Pada sector swasta terdapat dua sumber pendanaan, yaitu pembiayaan modal (equity finance) dan pembiayaan utang (debt finance). Keuntungan yang diperoleh para kreditor sebagai pemberi utang, berupa pembayaran bunga utang, sedangkan investor memperoleh keuntungan berupa deviden dan gain atas saham yang dimilikinya. Harga per saham merefleksikan laba di masa depan yang diharapkan (expected future earnings). Pembiayaan hutang memiliki risiko yang lebih rendah dibandingkan dengan pembiayaan modal sehingga kreditor akan meminta tingkat kembalian (rate of return) yang lebih rendah dibandingkan dengan investor karena risiko investasi berbanding lurus dengan return investasi.
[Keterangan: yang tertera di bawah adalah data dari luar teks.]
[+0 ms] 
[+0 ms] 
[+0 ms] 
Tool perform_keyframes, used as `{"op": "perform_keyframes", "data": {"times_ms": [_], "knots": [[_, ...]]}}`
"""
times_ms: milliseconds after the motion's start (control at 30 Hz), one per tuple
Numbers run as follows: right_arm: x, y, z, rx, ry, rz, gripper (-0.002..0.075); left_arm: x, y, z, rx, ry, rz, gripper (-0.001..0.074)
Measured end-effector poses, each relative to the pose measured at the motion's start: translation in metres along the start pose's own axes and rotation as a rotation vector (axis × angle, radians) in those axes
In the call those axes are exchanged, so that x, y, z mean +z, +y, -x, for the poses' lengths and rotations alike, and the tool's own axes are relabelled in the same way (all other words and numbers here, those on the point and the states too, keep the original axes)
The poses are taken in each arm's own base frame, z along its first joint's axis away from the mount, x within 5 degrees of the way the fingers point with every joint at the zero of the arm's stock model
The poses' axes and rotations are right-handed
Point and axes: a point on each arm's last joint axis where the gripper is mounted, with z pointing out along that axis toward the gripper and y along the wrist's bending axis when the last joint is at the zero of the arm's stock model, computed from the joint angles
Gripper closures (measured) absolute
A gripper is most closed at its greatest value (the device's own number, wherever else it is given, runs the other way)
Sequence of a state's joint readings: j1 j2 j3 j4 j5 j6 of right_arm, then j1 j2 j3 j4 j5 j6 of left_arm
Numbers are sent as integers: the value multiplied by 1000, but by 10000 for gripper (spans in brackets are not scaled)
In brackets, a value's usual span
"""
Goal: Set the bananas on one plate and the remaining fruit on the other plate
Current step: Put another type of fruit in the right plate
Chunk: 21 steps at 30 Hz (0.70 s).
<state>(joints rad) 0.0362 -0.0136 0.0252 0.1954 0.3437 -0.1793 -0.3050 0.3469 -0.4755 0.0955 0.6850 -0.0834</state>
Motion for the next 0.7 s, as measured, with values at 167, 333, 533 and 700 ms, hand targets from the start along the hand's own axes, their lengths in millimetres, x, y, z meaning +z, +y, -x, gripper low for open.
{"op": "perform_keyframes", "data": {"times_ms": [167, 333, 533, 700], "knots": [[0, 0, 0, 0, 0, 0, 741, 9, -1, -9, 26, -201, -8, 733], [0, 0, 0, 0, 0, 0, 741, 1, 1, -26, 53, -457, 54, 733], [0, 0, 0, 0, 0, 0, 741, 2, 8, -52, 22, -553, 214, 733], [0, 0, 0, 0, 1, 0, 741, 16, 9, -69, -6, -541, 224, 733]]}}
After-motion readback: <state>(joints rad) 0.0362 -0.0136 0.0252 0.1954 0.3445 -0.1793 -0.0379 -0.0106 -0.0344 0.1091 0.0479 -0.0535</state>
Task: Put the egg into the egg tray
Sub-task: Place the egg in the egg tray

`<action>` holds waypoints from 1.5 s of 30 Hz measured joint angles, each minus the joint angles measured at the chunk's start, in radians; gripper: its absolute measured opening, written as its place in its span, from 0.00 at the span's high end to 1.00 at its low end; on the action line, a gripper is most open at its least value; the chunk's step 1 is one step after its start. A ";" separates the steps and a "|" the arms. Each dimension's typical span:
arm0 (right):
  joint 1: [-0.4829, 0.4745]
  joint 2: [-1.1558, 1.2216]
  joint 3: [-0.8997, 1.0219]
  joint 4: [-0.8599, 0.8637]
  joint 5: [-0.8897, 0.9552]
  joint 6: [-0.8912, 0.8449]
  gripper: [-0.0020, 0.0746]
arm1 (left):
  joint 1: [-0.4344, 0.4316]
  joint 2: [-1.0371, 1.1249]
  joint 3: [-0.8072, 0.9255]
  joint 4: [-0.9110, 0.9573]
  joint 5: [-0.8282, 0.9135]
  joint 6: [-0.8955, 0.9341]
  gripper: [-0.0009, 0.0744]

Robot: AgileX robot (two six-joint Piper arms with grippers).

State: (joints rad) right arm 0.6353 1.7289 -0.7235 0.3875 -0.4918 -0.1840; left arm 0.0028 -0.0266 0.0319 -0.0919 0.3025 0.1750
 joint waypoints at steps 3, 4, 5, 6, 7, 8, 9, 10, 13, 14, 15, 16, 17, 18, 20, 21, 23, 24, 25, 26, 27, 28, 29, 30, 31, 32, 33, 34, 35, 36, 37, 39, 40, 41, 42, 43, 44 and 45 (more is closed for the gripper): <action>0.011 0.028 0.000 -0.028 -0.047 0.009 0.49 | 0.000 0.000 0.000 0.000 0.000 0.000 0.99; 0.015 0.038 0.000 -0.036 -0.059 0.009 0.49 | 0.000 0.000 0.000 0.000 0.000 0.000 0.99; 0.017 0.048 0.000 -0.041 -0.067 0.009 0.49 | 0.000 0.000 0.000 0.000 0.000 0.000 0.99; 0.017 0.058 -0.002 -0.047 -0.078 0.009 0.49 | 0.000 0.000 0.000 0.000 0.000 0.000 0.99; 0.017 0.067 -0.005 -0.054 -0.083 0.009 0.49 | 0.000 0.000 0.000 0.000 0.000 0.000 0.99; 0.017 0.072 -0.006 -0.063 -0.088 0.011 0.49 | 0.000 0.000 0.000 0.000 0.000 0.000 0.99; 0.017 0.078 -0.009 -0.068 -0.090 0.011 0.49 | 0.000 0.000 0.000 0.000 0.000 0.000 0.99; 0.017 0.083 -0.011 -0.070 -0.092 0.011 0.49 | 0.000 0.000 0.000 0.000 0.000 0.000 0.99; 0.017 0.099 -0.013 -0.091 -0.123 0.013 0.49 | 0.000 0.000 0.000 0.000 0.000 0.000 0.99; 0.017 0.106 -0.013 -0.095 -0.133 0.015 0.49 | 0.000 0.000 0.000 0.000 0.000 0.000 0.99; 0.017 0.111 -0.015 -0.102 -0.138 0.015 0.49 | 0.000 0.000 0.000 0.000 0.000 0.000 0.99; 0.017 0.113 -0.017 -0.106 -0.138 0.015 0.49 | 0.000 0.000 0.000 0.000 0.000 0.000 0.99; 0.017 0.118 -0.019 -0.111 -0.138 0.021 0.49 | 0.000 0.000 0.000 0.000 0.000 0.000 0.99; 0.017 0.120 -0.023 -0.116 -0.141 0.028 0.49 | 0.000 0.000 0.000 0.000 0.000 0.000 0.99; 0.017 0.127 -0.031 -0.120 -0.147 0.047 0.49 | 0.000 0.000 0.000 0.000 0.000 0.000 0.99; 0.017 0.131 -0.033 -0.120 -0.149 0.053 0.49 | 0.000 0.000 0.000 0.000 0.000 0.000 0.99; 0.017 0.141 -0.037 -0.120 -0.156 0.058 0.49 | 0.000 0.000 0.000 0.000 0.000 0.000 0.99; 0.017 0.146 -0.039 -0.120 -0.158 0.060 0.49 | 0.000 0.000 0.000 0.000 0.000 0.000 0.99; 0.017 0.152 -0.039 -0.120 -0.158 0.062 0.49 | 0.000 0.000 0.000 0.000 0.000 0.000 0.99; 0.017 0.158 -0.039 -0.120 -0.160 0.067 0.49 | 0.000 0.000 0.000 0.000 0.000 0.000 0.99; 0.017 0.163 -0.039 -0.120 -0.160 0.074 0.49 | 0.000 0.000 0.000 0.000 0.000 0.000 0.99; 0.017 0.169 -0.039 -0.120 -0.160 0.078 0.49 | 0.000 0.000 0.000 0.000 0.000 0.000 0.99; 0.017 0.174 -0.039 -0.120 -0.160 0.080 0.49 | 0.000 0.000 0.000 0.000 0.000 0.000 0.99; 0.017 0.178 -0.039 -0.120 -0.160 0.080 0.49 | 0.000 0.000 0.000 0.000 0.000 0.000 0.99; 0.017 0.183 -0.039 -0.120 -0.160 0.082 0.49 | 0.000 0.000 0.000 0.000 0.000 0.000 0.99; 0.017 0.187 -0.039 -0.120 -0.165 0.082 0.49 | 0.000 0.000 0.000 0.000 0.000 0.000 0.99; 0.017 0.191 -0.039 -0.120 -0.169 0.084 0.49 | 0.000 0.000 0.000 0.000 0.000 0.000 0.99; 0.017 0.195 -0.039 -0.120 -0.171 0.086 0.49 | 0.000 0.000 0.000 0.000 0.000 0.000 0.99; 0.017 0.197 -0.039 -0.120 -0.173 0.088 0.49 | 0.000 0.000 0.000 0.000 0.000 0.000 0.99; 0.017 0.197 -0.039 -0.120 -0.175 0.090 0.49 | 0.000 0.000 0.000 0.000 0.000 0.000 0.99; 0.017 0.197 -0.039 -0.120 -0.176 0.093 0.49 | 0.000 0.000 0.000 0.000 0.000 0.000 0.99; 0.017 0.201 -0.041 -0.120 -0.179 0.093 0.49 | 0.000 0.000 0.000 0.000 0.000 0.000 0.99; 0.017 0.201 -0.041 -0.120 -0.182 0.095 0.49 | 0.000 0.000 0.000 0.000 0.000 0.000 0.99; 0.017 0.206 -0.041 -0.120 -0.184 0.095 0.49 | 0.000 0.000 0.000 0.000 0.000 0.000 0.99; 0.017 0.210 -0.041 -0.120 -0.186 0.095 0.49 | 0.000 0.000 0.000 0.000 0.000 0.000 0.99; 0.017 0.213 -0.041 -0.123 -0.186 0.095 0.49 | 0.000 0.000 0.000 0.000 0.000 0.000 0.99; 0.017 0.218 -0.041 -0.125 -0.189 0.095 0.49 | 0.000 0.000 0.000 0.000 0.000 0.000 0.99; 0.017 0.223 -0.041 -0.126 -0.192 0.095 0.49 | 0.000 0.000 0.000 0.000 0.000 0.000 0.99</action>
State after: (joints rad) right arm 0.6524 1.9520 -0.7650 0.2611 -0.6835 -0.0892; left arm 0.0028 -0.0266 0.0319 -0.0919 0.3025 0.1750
Semakin tinggi risiko investasi, maka return yang diharapkan juga semakin tinggi. Disamping itu, pembiayaan utang memiliki biaya yang lebih kecil dibandingkan dengan pembiayaan modal. Biaya utang (cost of debt) lebih murah dibandingkan dengan biaya modal sendiri (cost of equity) karena pembayaran bunga utang merupakan biaya yang mengurangi pajak. Biaya modal total dapat dinyatakan dalam bentuk biaya modal rata-rata tertimbang dengan rumus:

Ko = Ke.(E/V) + (Kd.(1 – T).(D/V)

Dalam hal ini:

Ko = biaya modal total

Ke = biaya modal (tingkat keuntungan yang diisyaratkan atas investasi modal)

Kd = biaya utang (tingkat keuntungan yang diisyaratkan atas investasi utang)

T = tingkat pajak

E = Harga pasar saham

D = harga pasar surat berharga utang

V = E + D = nilai pasar perusahaan secara keseluruhan

Berdasarkan asumsi bahwa seluruh biaya dan manfaat suatu proyek telah dinilai cukup, masalah berikutnya yang perlu dipertimbangkan berfokus pada tingkat diskonto (discount rate) yang cocok yang akan digunakan. Antara biaya dan manfaat terjadi pada titik waktu yang berbeda, sehingga nilai tersebut perlu didiskontokan untuk beberapa periode waktu sebelum berbagai alternatif investasi diperbandingkan untuk ditentukan investasi mana yang akan dilakukan. Untuk tujuan analisis biaya manfaat, maka perlu digunakan tingkat diskonto sosial (social discount rate).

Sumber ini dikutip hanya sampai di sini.